KPAI Serahkan 83 Aduan PPDB ke Kemendikbud: 4 Kasus soal Pemalsuan Domisili

Rahel Narda Chaterine - detikNews
Kamis, 02 Jul 2020 13:15 WIB
Komisioner KPAI, Retno Listyarti,
Komisioner KPAI Retno Listyarti (Rahel Narda Chaterine/detikcom)
Jakarta -

Komisi Perlindungan Anak Indonesia (KPAI) menyampaikan 83 pengaduan terkait penerimaan peserta didik baru (PPDB) ke Kementerian Pendidikan dan Kebudayaan (Kemendikbud). KPAI meminta Kemendikbud menindaklanjuti hal tersebut.

Komisioner KPAI bidang Pendidikan Retno Listyarti mengatakan aduan tersebut didapatkan KPAI sejak 27 Mei 2020 hingga 1 Juli 2020. Pengaduan berasal dari 10 provinsi di Indonesia, yaitu DKI Jakarta, Jawa Barat, Jawa Timur, Jawa Tengah, DI Yogyakarta, Banten, Lampung, Kalimantan Tengah, Sumatera Utara, dan Bali.

"Tadi tuh pertama kita hari ini KPAI menyerahkan 83 pengaduan ya yang diterima KPAI dan yang kedua hasil pengawasan," kata Retno di Kemendikbud, Jalan Jenderal Sudirman, Jakarta Pusat, Kamis (2/7/2020).

Retno mengatakan pihaknya mendapat laporan empat kasus yang diduga melakukan pemalsuan domisili PPDB di daerah Buleleng, Pekanbaru, Medan, dan Semarang. Menurutnya, ada anak-anak yang lokasinya jauh dari sekolah tapi dapat diterima, sementara anak yang dekat dari sekolah tidak diterima PPDB.

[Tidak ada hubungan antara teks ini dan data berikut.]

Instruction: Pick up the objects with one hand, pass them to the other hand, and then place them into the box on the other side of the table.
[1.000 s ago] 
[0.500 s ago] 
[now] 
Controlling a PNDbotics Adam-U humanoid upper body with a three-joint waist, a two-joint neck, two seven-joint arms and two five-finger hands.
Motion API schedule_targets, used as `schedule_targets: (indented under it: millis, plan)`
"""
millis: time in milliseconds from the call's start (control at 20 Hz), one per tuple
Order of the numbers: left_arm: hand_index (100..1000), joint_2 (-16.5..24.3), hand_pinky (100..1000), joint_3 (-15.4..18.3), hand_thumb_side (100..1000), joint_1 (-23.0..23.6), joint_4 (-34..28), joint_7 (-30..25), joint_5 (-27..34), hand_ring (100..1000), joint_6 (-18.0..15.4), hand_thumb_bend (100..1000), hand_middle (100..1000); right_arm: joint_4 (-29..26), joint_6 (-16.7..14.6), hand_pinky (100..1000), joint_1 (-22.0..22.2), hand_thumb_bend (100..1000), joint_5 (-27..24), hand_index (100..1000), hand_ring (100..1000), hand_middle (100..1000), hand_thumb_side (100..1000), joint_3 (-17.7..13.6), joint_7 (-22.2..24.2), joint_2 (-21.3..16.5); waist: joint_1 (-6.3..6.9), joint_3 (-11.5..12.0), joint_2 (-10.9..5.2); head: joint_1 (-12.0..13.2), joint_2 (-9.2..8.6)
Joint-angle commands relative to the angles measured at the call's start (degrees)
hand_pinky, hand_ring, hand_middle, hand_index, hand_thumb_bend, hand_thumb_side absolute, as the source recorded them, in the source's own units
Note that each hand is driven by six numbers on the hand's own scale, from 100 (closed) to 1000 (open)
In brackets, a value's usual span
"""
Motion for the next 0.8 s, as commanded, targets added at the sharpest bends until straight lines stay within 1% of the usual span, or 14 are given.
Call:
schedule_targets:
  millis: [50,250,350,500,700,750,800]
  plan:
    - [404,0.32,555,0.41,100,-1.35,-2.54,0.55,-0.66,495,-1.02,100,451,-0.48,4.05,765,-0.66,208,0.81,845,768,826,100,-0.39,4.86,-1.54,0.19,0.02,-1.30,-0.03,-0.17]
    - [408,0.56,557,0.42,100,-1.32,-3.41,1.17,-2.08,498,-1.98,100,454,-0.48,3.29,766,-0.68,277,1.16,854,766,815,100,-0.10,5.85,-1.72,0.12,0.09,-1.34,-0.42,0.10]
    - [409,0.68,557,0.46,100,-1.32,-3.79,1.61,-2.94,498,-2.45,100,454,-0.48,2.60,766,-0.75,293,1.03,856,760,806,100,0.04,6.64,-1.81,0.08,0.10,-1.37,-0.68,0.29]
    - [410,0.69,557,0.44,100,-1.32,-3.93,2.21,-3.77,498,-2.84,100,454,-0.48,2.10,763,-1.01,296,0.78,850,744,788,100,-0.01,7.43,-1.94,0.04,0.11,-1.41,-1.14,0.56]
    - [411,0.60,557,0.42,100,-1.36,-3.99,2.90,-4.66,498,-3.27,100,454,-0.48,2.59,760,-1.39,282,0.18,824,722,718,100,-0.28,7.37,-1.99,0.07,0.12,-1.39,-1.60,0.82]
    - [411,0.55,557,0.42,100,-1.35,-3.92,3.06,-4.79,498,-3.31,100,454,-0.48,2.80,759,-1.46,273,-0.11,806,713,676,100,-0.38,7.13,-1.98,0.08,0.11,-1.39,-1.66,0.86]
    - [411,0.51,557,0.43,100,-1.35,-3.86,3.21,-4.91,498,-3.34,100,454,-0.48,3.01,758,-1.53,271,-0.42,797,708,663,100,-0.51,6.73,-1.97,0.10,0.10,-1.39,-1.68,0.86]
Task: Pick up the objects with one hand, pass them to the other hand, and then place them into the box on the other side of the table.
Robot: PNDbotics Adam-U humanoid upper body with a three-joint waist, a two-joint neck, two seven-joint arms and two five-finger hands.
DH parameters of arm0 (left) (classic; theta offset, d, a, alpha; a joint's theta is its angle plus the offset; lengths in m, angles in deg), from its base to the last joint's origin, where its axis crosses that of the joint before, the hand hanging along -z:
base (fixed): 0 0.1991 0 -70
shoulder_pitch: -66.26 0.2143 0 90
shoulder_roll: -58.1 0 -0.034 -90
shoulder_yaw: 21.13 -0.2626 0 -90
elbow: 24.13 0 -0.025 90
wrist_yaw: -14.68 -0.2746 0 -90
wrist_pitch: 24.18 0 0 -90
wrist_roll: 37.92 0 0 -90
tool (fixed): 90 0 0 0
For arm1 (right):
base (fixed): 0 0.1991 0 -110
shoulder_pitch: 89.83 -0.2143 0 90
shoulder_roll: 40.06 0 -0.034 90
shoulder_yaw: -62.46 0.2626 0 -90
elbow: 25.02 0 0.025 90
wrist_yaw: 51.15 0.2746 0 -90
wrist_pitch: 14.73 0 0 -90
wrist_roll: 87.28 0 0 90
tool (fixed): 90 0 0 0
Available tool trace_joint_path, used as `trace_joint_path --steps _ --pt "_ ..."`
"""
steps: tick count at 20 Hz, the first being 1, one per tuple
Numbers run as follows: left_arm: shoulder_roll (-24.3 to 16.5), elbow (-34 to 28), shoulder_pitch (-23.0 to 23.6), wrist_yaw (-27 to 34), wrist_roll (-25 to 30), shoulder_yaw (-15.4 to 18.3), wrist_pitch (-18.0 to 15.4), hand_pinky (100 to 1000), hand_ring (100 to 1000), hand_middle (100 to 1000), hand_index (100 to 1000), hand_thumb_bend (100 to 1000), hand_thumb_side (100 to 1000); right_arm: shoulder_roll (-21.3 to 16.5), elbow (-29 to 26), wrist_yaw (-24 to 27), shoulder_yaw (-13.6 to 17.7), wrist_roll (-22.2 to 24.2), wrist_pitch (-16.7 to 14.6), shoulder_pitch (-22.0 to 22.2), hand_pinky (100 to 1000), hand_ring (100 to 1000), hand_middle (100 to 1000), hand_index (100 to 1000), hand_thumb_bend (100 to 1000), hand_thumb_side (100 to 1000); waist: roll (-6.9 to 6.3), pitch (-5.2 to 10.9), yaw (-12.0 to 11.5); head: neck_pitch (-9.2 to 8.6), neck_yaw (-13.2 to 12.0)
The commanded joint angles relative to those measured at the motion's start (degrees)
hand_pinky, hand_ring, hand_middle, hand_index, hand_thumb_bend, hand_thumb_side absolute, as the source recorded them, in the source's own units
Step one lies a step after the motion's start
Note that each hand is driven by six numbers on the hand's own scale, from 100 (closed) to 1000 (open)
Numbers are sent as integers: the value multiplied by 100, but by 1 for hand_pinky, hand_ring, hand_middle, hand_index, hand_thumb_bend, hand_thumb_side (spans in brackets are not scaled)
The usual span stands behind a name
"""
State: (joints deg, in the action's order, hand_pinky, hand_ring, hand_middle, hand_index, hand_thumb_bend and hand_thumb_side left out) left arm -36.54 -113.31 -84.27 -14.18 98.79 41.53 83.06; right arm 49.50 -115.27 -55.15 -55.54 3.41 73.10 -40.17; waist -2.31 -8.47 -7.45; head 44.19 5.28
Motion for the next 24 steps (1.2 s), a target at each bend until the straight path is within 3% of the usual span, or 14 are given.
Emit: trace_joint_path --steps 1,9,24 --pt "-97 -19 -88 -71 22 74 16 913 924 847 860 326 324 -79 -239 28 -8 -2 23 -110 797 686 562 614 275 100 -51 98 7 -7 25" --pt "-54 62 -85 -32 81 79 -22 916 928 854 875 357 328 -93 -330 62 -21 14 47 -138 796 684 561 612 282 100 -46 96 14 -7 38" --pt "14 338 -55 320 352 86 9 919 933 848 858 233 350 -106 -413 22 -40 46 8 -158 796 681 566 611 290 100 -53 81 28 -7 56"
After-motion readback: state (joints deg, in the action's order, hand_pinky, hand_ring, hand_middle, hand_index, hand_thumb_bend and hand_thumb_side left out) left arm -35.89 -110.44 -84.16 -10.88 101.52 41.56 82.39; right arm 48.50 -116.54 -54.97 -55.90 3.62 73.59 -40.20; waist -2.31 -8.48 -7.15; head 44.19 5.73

"Di Buleleng, yang kedua di Pekanbaru, yang ketiga adalah di Medan. Oh iya, satu lagi ada Semarang. Itu adalah kasus yang diduga ada pemalsuan domisili. Jadi laporannya adalah dari orang yang rumahnya dekat banget sama sekolah tapi anaknya nggak keterima, sementara dia tahu itu orang jauh dari situ tapi kenapa dia diterima," jelas Retno.